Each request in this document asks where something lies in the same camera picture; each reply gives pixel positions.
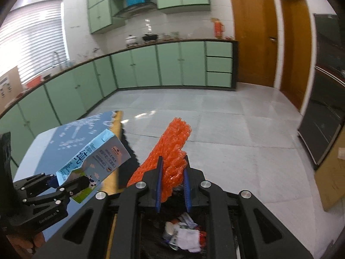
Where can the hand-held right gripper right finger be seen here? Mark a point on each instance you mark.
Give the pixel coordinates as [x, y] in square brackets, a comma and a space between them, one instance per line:
[187, 191]

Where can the orange bubble wrap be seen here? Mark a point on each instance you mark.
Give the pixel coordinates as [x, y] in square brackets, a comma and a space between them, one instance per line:
[169, 151]

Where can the black glass cabinet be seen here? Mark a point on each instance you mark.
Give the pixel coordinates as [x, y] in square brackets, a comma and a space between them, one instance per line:
[323, 99]

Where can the cardboard box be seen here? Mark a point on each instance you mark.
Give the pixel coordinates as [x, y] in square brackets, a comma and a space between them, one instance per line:
[333, 183]

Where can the window blinds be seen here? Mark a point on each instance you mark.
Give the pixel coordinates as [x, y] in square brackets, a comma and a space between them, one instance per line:
[29, 40]

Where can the red tray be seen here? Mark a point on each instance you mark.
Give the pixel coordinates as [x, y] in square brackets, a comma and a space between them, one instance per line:
[35, 81]

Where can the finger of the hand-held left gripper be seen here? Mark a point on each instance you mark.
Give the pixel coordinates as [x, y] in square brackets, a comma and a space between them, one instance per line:
[35, 182]
[67, 188]

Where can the black trash bin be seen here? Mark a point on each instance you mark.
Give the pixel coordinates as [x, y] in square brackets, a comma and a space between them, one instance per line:
[151, 234]

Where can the orange fire extinguisher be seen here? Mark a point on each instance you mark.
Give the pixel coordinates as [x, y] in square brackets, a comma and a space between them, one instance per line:
[217, 29]

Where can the wooden door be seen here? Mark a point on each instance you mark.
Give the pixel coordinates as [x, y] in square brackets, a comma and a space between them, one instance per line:
[252, 35]
[295, 45]

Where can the white pot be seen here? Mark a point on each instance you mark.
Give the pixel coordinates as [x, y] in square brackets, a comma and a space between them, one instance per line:
[132, 40]

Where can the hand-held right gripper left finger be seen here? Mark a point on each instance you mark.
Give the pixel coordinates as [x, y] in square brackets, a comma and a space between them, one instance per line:
[159, 183]

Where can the blue and white milk carton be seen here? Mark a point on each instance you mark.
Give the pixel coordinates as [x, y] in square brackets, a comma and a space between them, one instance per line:
[107, 156]

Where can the green cabinet drawer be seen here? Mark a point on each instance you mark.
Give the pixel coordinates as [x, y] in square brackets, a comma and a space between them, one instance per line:
[218, 79]
[219, 49]
[219, 64]

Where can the brown notice board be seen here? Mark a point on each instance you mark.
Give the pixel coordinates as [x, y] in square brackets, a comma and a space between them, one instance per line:
[9, 86]

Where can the range hood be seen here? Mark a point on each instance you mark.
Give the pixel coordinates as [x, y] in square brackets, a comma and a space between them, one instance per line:
[134, 9]

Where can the white tissue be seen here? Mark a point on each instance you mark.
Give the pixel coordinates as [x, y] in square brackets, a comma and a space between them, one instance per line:
[187, 238]

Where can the silver foil wrapper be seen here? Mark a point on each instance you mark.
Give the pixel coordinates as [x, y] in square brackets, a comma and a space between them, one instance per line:
[188, 220]

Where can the green base cabinets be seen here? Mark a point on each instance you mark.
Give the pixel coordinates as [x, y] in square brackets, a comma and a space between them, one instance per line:
[134, 67]

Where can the red wrapper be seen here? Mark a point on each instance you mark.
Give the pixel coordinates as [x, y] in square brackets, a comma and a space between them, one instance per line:
[202, 237]

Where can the white round lid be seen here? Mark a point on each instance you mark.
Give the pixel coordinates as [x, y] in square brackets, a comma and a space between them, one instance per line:
[169, 228]

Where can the black pan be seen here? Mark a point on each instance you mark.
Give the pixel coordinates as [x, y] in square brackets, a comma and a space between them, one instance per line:
[149, 37]

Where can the metal faucet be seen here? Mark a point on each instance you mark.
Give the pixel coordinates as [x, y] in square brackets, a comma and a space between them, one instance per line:
[56, 59]

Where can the person's left hand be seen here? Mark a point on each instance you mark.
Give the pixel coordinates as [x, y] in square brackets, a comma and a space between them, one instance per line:
[25, 244]

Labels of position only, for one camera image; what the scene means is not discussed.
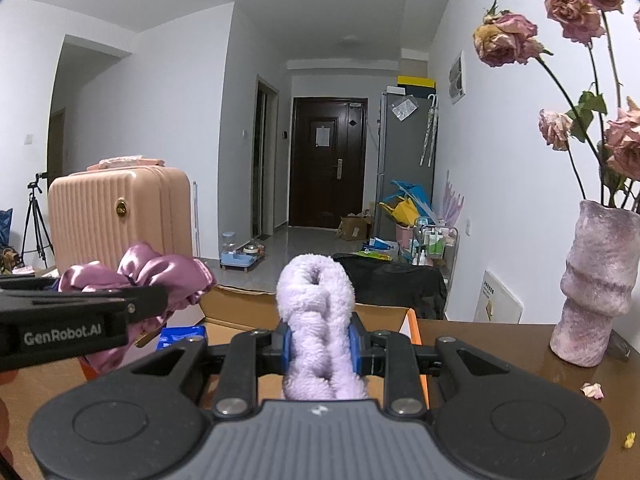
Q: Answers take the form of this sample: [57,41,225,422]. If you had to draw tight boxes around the white mop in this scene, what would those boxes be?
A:
[192,180,202,258]

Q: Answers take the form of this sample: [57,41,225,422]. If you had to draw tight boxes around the blue plastic rack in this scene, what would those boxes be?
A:
[391,179,433,211]

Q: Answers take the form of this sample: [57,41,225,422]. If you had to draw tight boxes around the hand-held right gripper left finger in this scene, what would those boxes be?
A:
[117,322,295,418]

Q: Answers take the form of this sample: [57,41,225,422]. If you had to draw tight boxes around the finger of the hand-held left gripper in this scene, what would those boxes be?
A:
[0,276,60,291]
[0,285,169,328]

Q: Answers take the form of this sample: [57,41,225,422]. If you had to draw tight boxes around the pink ribbed suitcase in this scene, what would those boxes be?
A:
[47,166,193,273]

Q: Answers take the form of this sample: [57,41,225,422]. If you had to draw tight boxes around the grey refrigerator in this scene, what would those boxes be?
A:
[375,87,438,241]

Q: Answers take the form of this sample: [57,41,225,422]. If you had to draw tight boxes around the purple wing decoration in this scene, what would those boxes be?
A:
[442,170,466,226]

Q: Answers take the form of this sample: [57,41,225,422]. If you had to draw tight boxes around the blue cushion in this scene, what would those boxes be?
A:
[0,208,13,256]

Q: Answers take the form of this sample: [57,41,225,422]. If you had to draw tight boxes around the pink textured vase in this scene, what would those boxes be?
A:
[550,200,633,367]

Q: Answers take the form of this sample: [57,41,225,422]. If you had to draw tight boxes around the white wall panel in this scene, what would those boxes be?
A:
[448,51,467,105]

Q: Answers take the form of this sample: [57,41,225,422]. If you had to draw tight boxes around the black tripod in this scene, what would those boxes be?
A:
[20,172,55,268]

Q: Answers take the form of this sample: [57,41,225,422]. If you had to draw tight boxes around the lavender fluffy headband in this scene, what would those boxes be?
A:
[276,254,368,402]

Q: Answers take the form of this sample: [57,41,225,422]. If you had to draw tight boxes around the small blue tissue pack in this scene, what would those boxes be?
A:
[159,326,208,351]

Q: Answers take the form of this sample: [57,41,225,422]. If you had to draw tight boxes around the black cloth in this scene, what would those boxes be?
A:
[332,252,448,321]

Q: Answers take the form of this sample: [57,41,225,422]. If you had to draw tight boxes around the pink cloth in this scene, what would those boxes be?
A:
[86,156,166,171]

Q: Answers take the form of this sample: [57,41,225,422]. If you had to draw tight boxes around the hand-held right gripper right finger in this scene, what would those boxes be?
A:
[348,312,530,418]

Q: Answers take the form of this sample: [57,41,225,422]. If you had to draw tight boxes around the brown floor carton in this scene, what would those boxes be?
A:
[336,214,373,242]

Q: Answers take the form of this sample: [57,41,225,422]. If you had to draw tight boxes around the dark brown entrance door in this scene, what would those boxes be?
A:
[287,96,368,231]

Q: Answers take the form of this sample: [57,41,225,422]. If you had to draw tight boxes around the small brown toy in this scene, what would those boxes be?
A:
[0,247,25,275]

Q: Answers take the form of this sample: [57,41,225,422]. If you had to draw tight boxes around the white wire trolley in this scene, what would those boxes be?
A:
[412,222,460,286]

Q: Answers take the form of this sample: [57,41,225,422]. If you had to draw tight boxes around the blue pet feeder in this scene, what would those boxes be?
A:
[220,231,266,272]

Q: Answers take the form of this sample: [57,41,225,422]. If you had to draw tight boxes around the yellow bag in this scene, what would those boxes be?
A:
[379,199,421,227]

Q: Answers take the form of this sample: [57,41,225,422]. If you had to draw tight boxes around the orange cardboard box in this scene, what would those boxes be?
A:
[82,284,431,411]

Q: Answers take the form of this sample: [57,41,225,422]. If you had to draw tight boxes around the clear plastic bag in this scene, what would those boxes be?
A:
[391,96,418,121]

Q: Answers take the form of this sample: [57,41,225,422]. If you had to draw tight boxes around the pink satin scrunchie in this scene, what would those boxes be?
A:
[59,241,217,375]

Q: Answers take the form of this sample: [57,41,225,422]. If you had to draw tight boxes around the brown door frame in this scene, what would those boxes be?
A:
[251,75,280,241]

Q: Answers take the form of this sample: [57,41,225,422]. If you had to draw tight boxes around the white folded umbrella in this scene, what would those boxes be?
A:
[428,94,440,167]
[420,95,433,166]

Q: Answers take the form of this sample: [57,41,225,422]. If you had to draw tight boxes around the white board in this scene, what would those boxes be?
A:
[472,269,524,324]

EXERCISE INSTRUCTIONS: Say how many lines in the data hold the string "green". No other content should accompany the number.

ANSWER BOX: 2